◆ **How to complete this task**:
Each line in the data holding "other" should be listed.

++++

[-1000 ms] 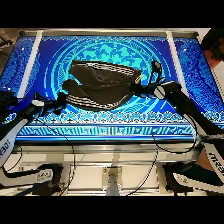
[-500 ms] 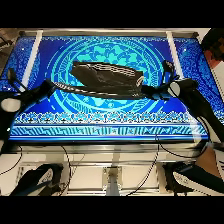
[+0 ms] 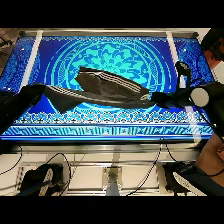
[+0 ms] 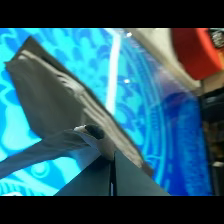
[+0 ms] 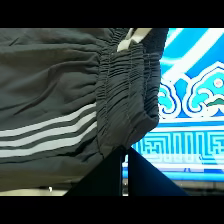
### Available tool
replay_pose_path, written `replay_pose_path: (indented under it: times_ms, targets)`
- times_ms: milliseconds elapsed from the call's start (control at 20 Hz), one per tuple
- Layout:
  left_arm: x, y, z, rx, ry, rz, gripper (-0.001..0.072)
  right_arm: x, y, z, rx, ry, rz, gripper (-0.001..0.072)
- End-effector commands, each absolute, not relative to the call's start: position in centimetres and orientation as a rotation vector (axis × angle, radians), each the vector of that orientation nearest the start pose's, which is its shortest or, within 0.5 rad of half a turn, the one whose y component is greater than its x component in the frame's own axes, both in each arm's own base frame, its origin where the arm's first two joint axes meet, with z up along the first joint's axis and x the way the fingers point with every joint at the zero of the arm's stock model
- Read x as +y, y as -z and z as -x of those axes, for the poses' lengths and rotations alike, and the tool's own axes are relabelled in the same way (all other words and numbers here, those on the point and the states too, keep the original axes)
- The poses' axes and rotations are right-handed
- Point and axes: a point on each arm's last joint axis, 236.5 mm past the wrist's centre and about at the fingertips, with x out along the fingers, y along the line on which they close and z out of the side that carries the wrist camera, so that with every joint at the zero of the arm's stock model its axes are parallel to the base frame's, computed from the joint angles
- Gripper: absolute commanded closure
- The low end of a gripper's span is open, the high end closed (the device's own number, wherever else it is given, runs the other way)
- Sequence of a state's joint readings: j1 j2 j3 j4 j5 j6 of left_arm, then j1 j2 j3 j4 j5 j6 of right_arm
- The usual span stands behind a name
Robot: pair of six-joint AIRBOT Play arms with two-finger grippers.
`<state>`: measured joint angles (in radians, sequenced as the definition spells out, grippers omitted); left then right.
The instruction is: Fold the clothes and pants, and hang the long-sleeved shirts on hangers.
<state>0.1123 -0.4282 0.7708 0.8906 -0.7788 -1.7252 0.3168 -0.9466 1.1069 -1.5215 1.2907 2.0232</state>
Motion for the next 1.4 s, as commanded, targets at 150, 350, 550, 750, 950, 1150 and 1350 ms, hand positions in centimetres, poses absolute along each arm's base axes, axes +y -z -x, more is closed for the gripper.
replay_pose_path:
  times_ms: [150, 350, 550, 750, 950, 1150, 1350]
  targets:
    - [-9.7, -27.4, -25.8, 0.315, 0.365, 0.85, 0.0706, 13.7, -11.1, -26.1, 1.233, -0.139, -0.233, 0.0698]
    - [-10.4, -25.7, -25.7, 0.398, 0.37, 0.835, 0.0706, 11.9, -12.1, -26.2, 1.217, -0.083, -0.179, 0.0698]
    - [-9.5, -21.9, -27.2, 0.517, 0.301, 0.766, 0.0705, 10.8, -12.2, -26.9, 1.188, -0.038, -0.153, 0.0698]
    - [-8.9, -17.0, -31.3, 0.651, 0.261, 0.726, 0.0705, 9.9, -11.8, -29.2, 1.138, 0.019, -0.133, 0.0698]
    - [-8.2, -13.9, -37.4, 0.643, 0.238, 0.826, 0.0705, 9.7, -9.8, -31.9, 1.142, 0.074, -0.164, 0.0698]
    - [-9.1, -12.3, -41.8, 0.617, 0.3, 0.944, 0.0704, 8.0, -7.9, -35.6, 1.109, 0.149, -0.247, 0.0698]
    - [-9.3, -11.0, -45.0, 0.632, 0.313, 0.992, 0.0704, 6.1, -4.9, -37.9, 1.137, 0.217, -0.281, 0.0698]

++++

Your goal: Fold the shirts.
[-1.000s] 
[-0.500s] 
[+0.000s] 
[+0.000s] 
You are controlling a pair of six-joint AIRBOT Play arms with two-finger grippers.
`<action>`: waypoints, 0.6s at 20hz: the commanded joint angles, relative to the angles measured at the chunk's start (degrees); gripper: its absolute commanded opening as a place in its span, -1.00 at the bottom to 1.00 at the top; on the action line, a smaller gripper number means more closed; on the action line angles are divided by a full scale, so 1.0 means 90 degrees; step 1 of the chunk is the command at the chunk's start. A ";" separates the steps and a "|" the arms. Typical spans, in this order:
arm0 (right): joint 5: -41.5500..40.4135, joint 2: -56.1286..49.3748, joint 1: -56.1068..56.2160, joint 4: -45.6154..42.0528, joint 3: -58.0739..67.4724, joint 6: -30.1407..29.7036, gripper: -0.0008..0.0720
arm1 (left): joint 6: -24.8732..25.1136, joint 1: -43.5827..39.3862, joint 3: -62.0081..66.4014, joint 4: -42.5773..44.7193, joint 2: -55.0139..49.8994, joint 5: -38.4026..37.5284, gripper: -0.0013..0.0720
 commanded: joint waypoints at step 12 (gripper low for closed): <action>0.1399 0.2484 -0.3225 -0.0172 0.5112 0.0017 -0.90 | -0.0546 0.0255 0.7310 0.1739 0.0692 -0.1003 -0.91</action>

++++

◆ **Expected output**:
- Read x as +y, y as -z and z as -x of those axes, for the poses' lengths and rotations alike, and the tool's own axes are relabelled in the same way (all other words and numbers here, those on the point and the states too, keep the original axes)
- The low end of a gripper's span is open, the high end closed (the device's own number, wherever else it is given, runs the other way)

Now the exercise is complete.